## Information shown
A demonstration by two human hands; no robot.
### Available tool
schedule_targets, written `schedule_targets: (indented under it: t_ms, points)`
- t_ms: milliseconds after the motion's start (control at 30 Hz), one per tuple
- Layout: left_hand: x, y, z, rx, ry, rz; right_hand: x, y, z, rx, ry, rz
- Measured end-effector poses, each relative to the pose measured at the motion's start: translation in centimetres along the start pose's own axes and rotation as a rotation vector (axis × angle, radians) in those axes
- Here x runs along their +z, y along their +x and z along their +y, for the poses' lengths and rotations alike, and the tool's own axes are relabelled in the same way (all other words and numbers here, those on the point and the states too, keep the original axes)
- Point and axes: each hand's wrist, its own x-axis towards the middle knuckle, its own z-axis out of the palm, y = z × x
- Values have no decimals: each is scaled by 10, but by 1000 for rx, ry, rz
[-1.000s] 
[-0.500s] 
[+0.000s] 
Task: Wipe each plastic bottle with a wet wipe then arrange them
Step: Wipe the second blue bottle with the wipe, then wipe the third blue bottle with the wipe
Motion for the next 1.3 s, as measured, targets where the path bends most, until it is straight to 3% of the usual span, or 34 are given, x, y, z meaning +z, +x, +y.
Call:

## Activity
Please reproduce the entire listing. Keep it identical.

## Result for this exercise
A demonstration by two human hands; no robot.
### Available tool
schedule_targets, written `schedule_targets: (indented under it: t_ms, points)`
- t_ms: milliseconds after the motion's start (control at 30 Hz), one per tuple
- Layout: left_hand: x, y, z, rx, ry, rz; right_hand: x, y, z, rx, ry, rz
- Measured end-effector poses, each relative to the pose measured at the motion's start: translation in centimetres along the start pose's own axes and rotation as a rotation vector (axis × angle, radians) in those axes
- Here x runs along their +z, y along their +x and z along their +y, for the poses' lengths and rotations alike, and the tool's own axes are relabelled in the same way (all other words and numbers here, those on the point and the states too, keep the original axes)
- Point and axes: each hand's wrist, its own x-axis towards the middle knuckle, its own z-axis out of the palm, y = z × x
- Values have no decimals: each is scaled by 10, but by 1000 for rx, ry, rz
[-1.000s] 
[-0.500s] 
[+0.000s] 
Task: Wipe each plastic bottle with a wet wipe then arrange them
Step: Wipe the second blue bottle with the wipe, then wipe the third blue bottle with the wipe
Motion for the next 1.3 s, as measured, targets where the path bends most, until it is straight to 3% of the usual span, or 34 are given, x, y, z meaning +z, +x, +y.
Call:

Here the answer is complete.